1 "...checking the fulfilment [sic] of our manifest destiny to overspread the continent allotted by Providence for the free development of our yearly multiplying millions." John L. O'Sullivan, "Annexation," United States Magazine and Democratic Review 17/85 (July-August 1845) 5-10, here p. 5.

2 Mary Lea Bandy and Kevin L. Stoehr, Ride, Boldly Ride: The Evolution of the American Western, Berkeley, CA: University of California Press 2012, p. 117. [Henceforth cited as RBR]

3 Bruce Cumings, Dominion from Sea to Sea: Pacific Ascendancy and American Power, New Haven, CT: Yale University Press 2009, p. 84.

4 Robert B. Pippin, Hollywood Westerns and American Myth: The Importance of Howard Hawks and John Ford for Political Philosophy, New Haven, CT: Yale University Press 2010, p. 61. [Henceforth cited as HW]

5 In his essay, "Reason and Irrationality in Our Historic-Political Knowledge," Karl Jaspers calls our attention to the dilemma of never-ending ideological interpretations of reality: "The question always remains how ideologies are related to reality.
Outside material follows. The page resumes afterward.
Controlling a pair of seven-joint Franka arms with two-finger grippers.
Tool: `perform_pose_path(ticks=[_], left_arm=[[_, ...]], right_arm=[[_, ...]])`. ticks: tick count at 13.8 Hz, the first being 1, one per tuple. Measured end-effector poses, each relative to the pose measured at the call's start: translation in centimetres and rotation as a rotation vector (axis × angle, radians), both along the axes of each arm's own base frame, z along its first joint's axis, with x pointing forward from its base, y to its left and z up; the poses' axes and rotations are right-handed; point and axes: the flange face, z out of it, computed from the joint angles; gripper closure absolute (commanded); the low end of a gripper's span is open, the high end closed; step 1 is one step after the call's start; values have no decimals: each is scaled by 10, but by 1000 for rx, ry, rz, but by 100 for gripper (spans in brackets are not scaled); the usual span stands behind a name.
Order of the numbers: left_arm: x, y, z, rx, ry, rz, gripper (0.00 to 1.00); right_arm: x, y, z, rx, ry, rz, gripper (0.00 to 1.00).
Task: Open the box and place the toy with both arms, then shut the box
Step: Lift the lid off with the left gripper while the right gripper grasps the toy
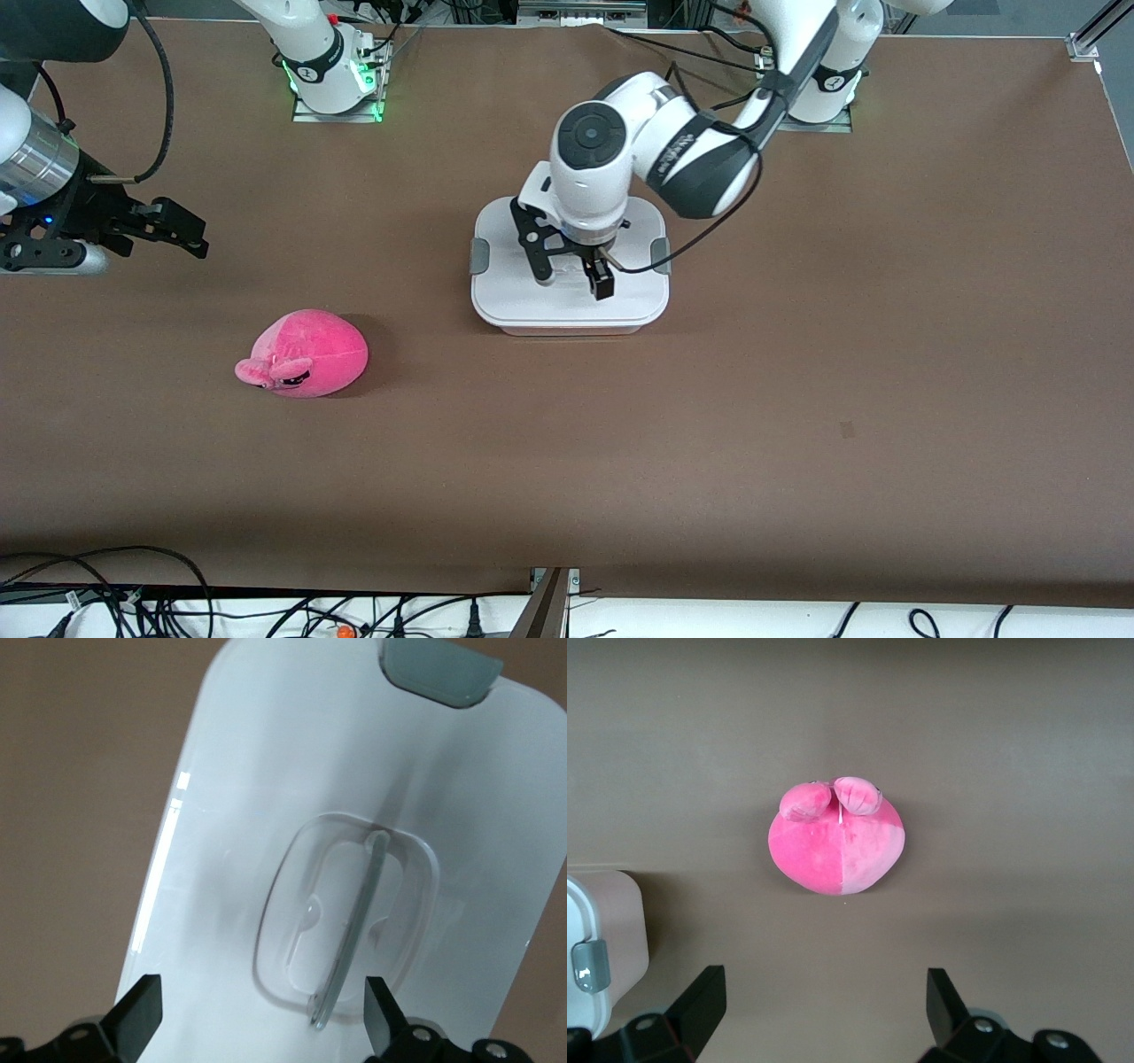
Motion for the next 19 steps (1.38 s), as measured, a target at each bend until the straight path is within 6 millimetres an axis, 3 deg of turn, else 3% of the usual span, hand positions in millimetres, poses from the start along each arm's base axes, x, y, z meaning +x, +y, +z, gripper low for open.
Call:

Ideologies are products of thought; reality is the realm of action. Thinking itself is reality, though not unequivocally so; it detaches itself from reality, so as to produce two realities: the interpretation and that which is interpreted. In no case is an object of ideological interpretation identical with the reality occupied by its convinced protagonist…. The fact that we interpret reality and ourselves, and are human only by so doing, confronts us with an abysmal dilemma—for interpretation never comes to an end" (Karl Jaspers, The Atom Bomb and the Future of Man, Chicago, IL: University of Chicago Press 1963, p. 275). "Jaspers knows the frailty of our thinking that easily creates ideologies excluding other views than our own," to which the act of mythologizing also belongs. "Facing such reality, Jaspers contends that philosophical faith alone yields clarity to 'the perversion of reason,' the lack of critical rationality, or rationality perverted by emotions and propaganda" (Tomoko Iwasawa, "Philosophical Faith as the Will to Communicate: Two Case Studies in Intercultural Understanding," in Philosophical Faith and the Future of Humanity, eds. Helmut Wautischer, Alan M. Olson, and Gregory J. Walters, Dordrecht, Heidelberg, New York: Springer 2012, p. 350).